A Brief History Of Silver Manipulation

A Brief History of Silver Manipulation

The silver fairy tale of the brothers Hunt
In the early 80’s the attempt of the Brothers Hunt, Nelson Bunker and William Herbert Hunt, to fully clamp down the silver market was one of the most spectacular but at  the same time also one of the most unsuccessful financials plans within the then fair world. Despite that the brothers failed in their attempt to clamp the silver market, they have succeeded to make a outright mess of the precious metals market and lose one of the largest fortunes in the world in no time.
The expansion of the Hunt Empire
Nelson Bunker Hunt and William Herbert Hunt were born in one of the richest American families. Their father Haroldson Lafayette (also known as H.L. or Arizona Slim), had acquired a fortune during the 20s and the 30s in the Texan oil industry. By investing these oil revenues in successful companies, the Hunt family grew into one of the most prosperous families from all over America. When H.L. died in 1974, he left his next of kin therefore an immense capital. H.L. Hunt had 14 children at three different women, 6 with his legal wife, 4 from a bigamist marriage and another 4 at one of his mistresses. Bunker and Herbert were two full-fledged brothers, namely the second and the third son of H.L. Hunt and his first wife Lyda Bunker Hunt. When Bunker and Herbert just started to get a grip on the silver market the 70’s, their capital was estimated around 13 billion dollars. H.I. Hunt’s logical successor and next boss of the Hunt Empire was originally his eldest son Hassie. However, his plans were thwarted when the same Hassie during his twenties had to do to with psychiatric problems and underwent various treatments without success. H.L. therefore had no choice but to name his second son as successor to lead. In the beginning, however, Bunker showed not the gift of his father in order to locate new oil fields. Bunker lost in his early years millions of dollars by error self-rated and fruitless attempts to find new oil fields for the Hunt Empire Carlo.
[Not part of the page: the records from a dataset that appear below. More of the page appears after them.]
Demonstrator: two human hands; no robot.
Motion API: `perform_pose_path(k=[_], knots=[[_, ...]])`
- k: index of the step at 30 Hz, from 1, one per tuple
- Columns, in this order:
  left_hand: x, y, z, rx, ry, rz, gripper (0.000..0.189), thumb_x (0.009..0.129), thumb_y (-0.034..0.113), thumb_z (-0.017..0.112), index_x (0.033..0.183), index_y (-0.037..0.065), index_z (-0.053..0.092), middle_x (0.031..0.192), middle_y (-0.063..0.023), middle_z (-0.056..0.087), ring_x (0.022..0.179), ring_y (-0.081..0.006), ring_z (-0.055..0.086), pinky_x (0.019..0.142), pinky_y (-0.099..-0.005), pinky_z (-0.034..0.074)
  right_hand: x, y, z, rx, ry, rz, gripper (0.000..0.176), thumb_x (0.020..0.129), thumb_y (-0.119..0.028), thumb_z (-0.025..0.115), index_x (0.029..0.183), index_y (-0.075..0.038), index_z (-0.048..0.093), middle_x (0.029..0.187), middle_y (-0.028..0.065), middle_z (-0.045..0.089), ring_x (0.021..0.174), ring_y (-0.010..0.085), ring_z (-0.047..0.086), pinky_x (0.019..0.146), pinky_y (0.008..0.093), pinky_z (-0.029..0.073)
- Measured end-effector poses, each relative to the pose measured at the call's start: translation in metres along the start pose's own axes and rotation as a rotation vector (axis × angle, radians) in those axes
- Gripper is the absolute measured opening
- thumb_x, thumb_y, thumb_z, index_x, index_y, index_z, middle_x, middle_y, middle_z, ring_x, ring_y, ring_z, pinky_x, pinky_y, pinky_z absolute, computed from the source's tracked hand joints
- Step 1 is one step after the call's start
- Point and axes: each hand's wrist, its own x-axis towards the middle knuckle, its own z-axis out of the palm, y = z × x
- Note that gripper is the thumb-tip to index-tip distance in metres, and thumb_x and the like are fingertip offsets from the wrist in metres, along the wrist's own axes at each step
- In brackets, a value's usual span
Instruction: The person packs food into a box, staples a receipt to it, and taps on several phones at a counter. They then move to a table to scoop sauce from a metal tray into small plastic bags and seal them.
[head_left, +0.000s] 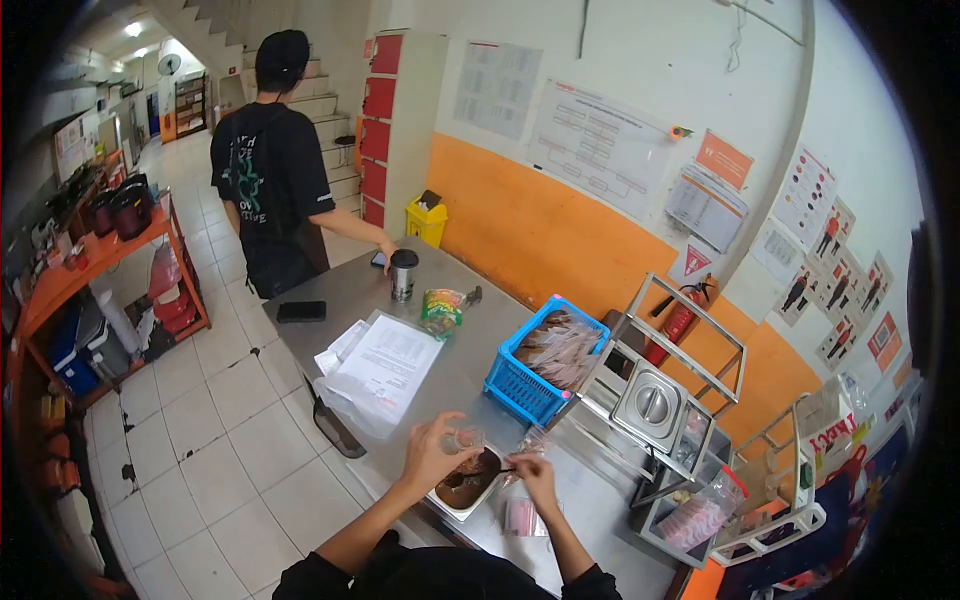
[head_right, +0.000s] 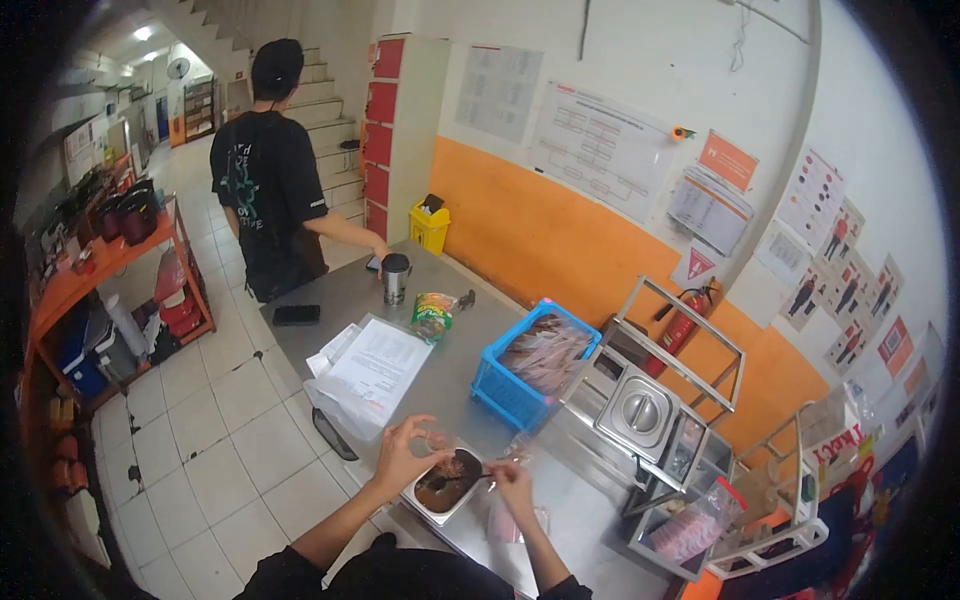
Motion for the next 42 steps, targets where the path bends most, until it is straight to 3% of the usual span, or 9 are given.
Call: perform_pose_path(k=[3,6,9,18,21,24,28,33,42], knots=[[0.006,0.017,-0.003,-0.055,0.035,0.002,0.060,0.066,0.029,0.085,0.114,0.010,0.053,0.082,-0.0056,0.070,0.086,-0.0256,0.066,0.084,-0.0381,0.045,0.009,-0.049,0.028,-0.531,0.121,-0.448,0.028,0.092,-0.014,0.061,0.115,0.000,0.064,0.100,0.0086,0.070,0.093,0.0178,0.064,0.083,0.0319,0.050],[0.009,0.021,0.007,-0.282,0.070,-0.092,0.059,0.067,0.025,0.086,0.113,0.008,0.052,0.082,-0.0066,0.070,0.079,-0.0213,0.068,0.075,-0.0337,0.051,0.015,-0.107,0.034,-0.123,0.006,-0.221,0.024,0.090,-0.015,0.064,0.110,-0.003,0.068,0.099,0.0064,0.071,0.094,0.0148,0.063,0.083,0.0304,0.049],[0.015,0.027,0.008,-0.266,0.151,-0.078,0.058,0.067,0.021,0.086,0.112,0.008,0.052,0.081,-0.0080,0.070,0.075,-0.0184,0.068,0.067,-0.0302,0.053,0.020,-0.125,0.033,0.007,-0.033,-0.151,0.024,0.087,-0.016,0.067,0.108,-0.005,0.069,0.097,0.0050,0.071,0.092,0.0138,0.063,0.083,0.0295,0.048],[0.031,0.036,-0.004,-0.272,0.067,-0.059,0.053,0.068,0.014,0.085,0.109,0.008,0.052,0.085,-0.0072,0.068,0.081,-0.0166,0.068,0.075,-0.0287,0.051,0.029,-0.173,0.025,-0.169,-0.004,-0.268,0.012,0.082,-0.012,0.073,0.086,0.000,0.073,0.083,0.0061,0.071,0.078,0.0102,0.063,0.073,0.0263,0.048],[0.032,0.036,-0.011,-0.742,-0.156,-0.230,0.040,0.079,0.011,0.077,0.113,0.003,0.056,0.092,-0.0080,0.068,0.086,-0.0159,0.067,0.081,-0.0289,0.051,0.033,-0.173,0.017,-0.176,0.073,-0.262,0.015,0.081,-0.013,0.073,0.088,0.000,0.073,0.081,0.0099,0.070,0.077,0.0153,0.064,0.073,0.0290,0.049],[0.032,0.029,-0.010,-0.834,-0.285,-0.210,0.029,0.090,0.011,0.064,0.116,-0.002,0.061,0.101,-0.0095,0.068,0.090,-0.0153,0.066,0.083,-0.0291,0.051,0.034,-0.175,0.003,-0.206,0.108,-0.278,0.015,0.081,-0.013,0.073,0.089,0.000,0.072,0.080,0.0101,0.071,0.075,0.0144,0.064,0.071,0.0286,0.049],[0.031,0.034,0.002,-0.858,-0.184,-0.195,0.028,0.096,0.015,0.056,0.111,-0.007,0.065,0.105,-0.0119,0.068,0.084,-0.0156,0.066,0.077,-0.0271,0.052,0.033,-0.170,-0.001,0.019,0.077,-0.181,0.015,0.082,-0.014,0.073,0.089,-0.001,0.073,0.083,0.0060,0.072,0.076,0.0119,0.062,0.072,0.0282,0.049],[0.031,0.058,-0.003,-0.794,-0.136,-0.184,0.025,0.097,0.012,0.053,0.107,-0.007,0.066,0.100,-0.0110,0.069,0.083,-0.0153,0.067,0.075,-0.0261,0.054,0.029,-0.158,0.001,-0.028,0.040,-0.198,0.017,0.080,-0.014,0.073,0.090,-0.001,0.073,0.083,0.0037,0.070,0.078,0.0103,0.060,0.076,0.0271,0.048],[0.029,0.069,0.008,-0.779,-0.040,-0.196,0.019,0.092,0.007,0.059,0.102,-0.006,0.069,0.092,-0.0097,0.071,0.076,-0.0137,0.067,0.069,-0.0240,0.054,0.029,-0.162,0.003,-0.015,0.054,-0.212,0.013,0.079,-0.012,0.074,0.084,0.000,0.072,0.080,0.0028,0.069,0.076,0.0077,0.058,0.072,0.0242,0.046]])
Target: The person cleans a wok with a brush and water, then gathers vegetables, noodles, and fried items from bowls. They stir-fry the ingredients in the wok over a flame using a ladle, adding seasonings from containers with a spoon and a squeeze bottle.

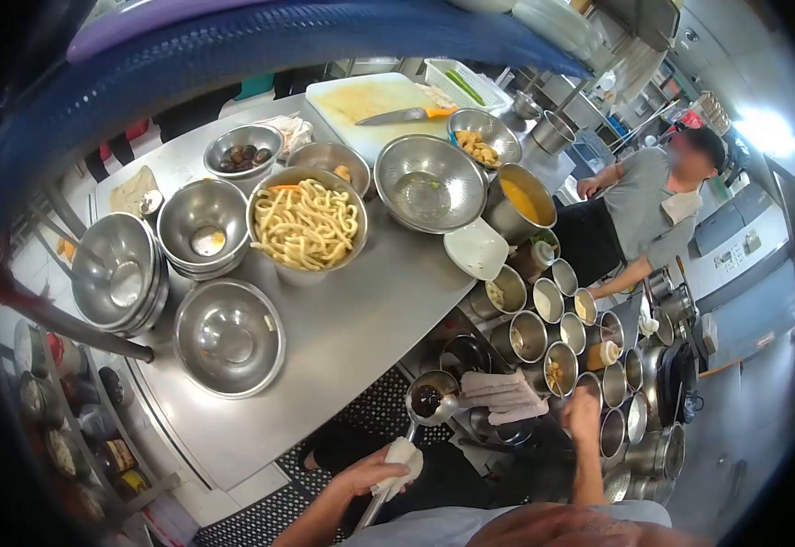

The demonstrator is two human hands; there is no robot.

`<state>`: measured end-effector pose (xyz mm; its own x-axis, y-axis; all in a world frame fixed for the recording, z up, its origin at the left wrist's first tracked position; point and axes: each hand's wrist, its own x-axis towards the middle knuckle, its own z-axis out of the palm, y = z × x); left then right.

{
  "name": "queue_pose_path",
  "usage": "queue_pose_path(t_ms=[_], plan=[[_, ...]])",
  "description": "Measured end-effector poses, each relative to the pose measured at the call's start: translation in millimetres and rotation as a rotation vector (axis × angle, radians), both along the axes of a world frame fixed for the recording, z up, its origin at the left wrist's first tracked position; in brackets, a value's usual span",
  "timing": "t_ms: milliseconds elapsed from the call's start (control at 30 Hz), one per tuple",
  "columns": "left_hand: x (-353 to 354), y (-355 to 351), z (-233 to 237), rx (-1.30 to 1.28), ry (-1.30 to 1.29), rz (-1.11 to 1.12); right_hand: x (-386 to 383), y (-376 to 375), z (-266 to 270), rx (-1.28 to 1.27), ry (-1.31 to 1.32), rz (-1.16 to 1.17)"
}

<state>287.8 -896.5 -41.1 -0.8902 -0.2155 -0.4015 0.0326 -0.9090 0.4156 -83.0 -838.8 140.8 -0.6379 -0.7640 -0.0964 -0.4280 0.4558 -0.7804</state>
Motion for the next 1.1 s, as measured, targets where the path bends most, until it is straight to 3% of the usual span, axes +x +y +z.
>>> queue_pose_path(t_ms=[67, 100, 333, 433, 600, 733, 767, 800, 867, 900, 933, 1000, 1033, 1100], plan=[[13, -6, 8, 0.004, -0.015, -0.035, 40, -8, -21, 0.080, -0.287, 0.031], [20, -10, 16, 0.012, -0.022, -0.064, 48, -5, -38, 0.142, -0.203, 0.090], [55, -45, 96, -0.035, -0.106, -0.274, 134, 9, -3, 0.172, -0.621, 0.292], [53, -62, 140, -0.040, -0.117, -0.312, 151, 19, 14, 0.418, -0.870, 0.447], [5, -96, 197, -0.183, -0.245, -0.435, 187, 29, 35, 0.243, -0.875, 0.661], [-83, -112, 242, -0.282, -0.155, -0.492, 208, 40, 54, -0.051, -1.044, 0.763], [-107, -114, 253, -0.212, -0.180, -0.555, 217, 43, 58, -0.161, -1.142, 0.730], [-135, -110, 252, -0.324, -0.137, -0.592, 220, 43, 62, -0.283, -1.212, 0.693], [-183, -92, 253, -0.171, -0.046, -0.640, 232, 49, 99, -0.539, -1.529, 0.363], [-210, -72, 256, -0.213, -0.005, -0.645, 230, 57, 112, -0.689, -1.720, 0.202], [-233, -50, 259, -0.257, 0.041, -0.642, 228, 71, 127, -0.769, -1.700, 0.141], [-269, 8, 284, -0.184, 0.173, -0.641, 215, 98, 153, -1.021, -1.744, -0.193], [-286, 35, 288, -0.130, 0.229, -0.692, 210, 110, 148, -1.106, -1.625, -0.314], [-311, 91, 296, -0.008, 0.316, -0.829, 200, 147, 161, -1.238, -1.581, -0.411]])
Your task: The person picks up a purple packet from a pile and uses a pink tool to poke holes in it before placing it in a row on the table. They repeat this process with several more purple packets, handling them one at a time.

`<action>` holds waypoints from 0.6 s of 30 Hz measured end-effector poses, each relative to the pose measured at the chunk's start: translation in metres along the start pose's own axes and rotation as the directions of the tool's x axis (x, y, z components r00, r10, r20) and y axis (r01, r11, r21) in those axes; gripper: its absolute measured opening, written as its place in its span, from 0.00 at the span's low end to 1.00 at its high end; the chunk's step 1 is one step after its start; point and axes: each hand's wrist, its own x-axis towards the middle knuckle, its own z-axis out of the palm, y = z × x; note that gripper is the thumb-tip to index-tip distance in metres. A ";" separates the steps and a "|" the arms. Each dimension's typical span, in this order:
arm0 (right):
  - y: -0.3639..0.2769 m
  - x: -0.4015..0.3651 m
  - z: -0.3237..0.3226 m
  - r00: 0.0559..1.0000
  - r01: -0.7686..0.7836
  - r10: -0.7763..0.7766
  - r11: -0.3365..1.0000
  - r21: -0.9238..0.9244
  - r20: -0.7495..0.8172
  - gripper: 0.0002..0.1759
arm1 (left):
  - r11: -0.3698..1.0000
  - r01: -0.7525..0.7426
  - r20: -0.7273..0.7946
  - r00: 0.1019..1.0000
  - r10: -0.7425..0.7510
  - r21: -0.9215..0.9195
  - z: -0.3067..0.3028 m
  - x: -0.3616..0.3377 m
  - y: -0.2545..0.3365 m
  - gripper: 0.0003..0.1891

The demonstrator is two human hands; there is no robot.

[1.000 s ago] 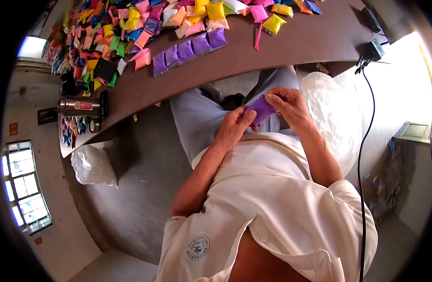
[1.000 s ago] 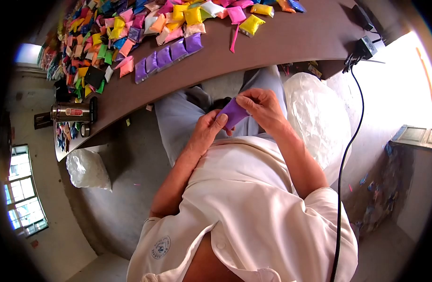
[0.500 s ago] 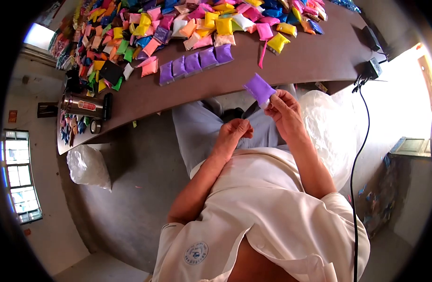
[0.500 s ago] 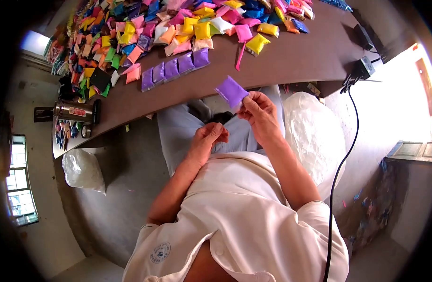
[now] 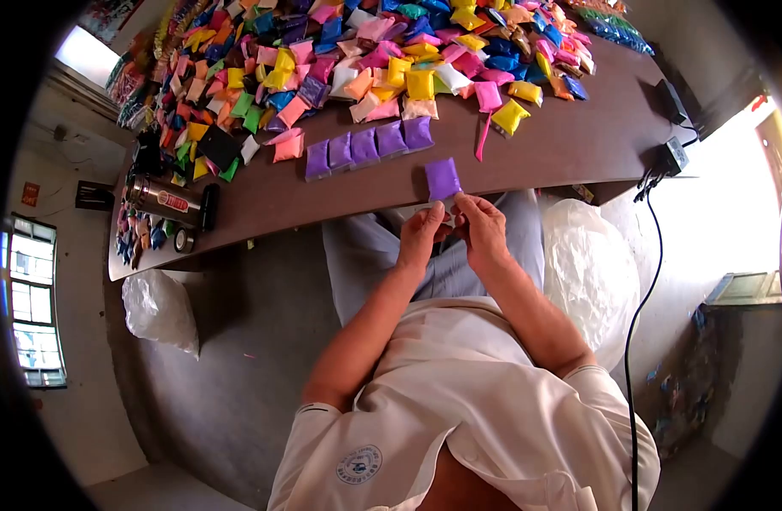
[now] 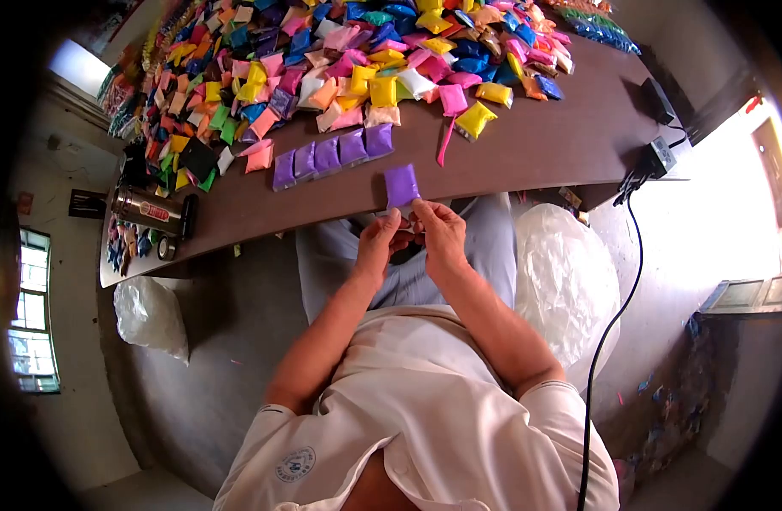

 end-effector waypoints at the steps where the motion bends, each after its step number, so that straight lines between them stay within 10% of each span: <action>1: 0.001 -0.002 0.001 1.000 -0.015 0.014 0.999 0.035 0.020 0.08 | 1.000 -0.001 0.000 1.000 0.001 -0.001 0.001 -0.001 -0.002 0.23; 8: 0.001 -0.008 0.010 0.997 -0.046 0.045 0.999 0.017 0.068 0.09 | 0.995 -0.052 -0.018 0.999 0.051 -0.079 0.001 0.005 -0.002 0.21; 17: -0.037 0.005 -0.014 0.955 0.119 0.045 0.849 -0.514 0.294 0.11 | 0.998 -0.038 -0.045 0.998 0.035 -0.048 -0.007 0.013 0.002 0.22; 18: -0.038 0.012 -0.019 0.932 0.306 -0.136 0.793 -0.526 0.337 0.11 | 0.997 -0.043 -0.071 0.997 0.039 -0.063 -0.006 0.015 0.004 0.24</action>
But once Bunker learned how to do it after a few year, he did it immediately with verve and with style. He found an immense Libyan oil field, Sarir Field, which turned out to be one of the largest oil fields in the world. The discovery of this oil field swept into a seesaw the losses which he had piled up in the previous years from the table. In the early 70’s, he and his brother Herbert took over the Empire forever on.
Silver times glimmer on the horizon
By mid 1970s Hunt developed systematically an obsession for silver. When he went looking for a source of stability in a world that was currently very unstable and subject to inflation was and influences was the fear of international communism, he came out on the magic word silver. He saw not only future in silver but he was also convinced that silver was undervalued and that the silver value could not otherwise than rise. Supported by the opinion of their financial advisors locks he joined the investment group Bache investment house and they put their first steps in the silver world. Middle 1970s the brothers Hunt dominated for almost 10% of the entire silver stock and their increasing impact on the silver market made sure that the silver prices within a few years of $ 2 per ounce increased to more than $ 6 per ounce. They invested not only their entire own capital in silver but they tried also others to convince others to do so. In this way, they found support with a group of Arabian investors who where able to buy huge volumes of silver with their endless supplies of money and propel the price of silver into the skies. The Hunts, backed up by the Arabs, increasingly got more influence in the silver market by which their holding grew out of proportion and which supplied them the means to loan more money and buy more silver and increase the price even more. And the plan seemed to be working! At the end of 1979, after years of price increases, the price for silver was 35$/ounce, a unseen price. Other investors where atracked by these price increases and also started to invest in silver what gave the price a even bigger boost. In the 80’s, the plan of the Hunt brothers seemed to have worked and the market was on his head. In less then a decade they where able to inflate the price from 2$ per ounce in the beginning of the 70’s to 50$ per ounce at the beginning of the 80’s. It even seemed realistic by then that silver would go to $200/$300.
Bloody Thursday
The end was near. The prices of silver stopped rising and started to go down. They weren’t able to attract enough funds anymore to influence the price and the price started to went down. The price of silver and gold started their seemingly endless drop because investors started to invest their money in bankcertificats for higher interests. Not only the value of the precious metals plummeted but also the fortune of the Hunts went up in smoke. The brother took on massive loans to fund their silver quest and couldn’t repay their debts anymore which they made with brokers like Bache, A.G. Edwards, Merrill Lynch en some others who had to be repaid when the silver market crashed. These brokers started to protect themselves against these drops and made fortunes when the silver went down. The Hunts were confronted by margin calls from their brokers to repay them in the next 5 days or there would be a liquidation.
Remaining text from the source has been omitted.